ALBUMS OF THE WEEK: The Allegory by Royce Da 5’9″ and Elkhorn’s Storm Sessions

Royce’s last album, Book of Ryan, was an introspective confessional. The Allegory is more of a jam session–an album that came about while Royce was behind the boards for other artists, gradually coming together. There’s lots of features–from Vince Staples, Westside Gunn, Benny The Butcher, CyHI The Prynce, T.I., and others. As a result, it can seem a bit overstuffed. But Royce is a lyricist and a groundbreaker, so it’s never boring. Experimental tracks like “Pendulum” are interesting enough for repeat listens and “Upside Down” is a keeper, even if nothing here hits quite as hard as Book of Ryan. But I am quite certain that Royce is the first rapper in history to base an album on Plato’s The Cave. And that definitely earns him something. Particularly “Dope Man,” a soul-infused cut about life on the streets that harkens directly to Plato’s writing–if you know to look for it.
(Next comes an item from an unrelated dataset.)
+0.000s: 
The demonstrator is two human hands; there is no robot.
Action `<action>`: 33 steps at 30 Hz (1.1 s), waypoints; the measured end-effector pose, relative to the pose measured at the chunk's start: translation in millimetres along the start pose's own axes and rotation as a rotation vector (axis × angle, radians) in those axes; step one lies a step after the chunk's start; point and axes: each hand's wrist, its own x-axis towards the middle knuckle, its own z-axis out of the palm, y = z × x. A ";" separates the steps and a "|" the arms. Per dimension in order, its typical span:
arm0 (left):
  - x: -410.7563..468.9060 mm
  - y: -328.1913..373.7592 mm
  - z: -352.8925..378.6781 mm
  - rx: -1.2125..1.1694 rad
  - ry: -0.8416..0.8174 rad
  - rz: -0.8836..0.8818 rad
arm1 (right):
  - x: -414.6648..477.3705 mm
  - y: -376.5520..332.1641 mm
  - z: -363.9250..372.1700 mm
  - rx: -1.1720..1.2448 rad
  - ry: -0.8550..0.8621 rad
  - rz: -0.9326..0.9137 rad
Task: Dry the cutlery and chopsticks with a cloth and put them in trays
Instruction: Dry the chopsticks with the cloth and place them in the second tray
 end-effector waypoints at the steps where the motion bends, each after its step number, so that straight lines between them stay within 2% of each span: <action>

Overall, the album is a lot slower than what I expected. But Royce has been a partner to Eminem, a member of the Slaughtahouse supergroup, and a ghost writer for Dr. Dre. He is one of the greatest and most influential MCs ever to hold a mic, and is always worth listening to.

Elkhorn’s Storm Sessions is a quiet, Americana Jazz collection that, as I understand it, is a collection of outtakes. This record should not be missed–it’s astoundingly good, and powerfully understated. Here’s a couple of tunes from the album.

Other solid new records include the new heavy psych album by Lowrider, which also has some amazing instrumental tracks. A very muscular album worth checking out.

Also, Vices by Peggy Sue is a nicely written collection of smooth pop songs.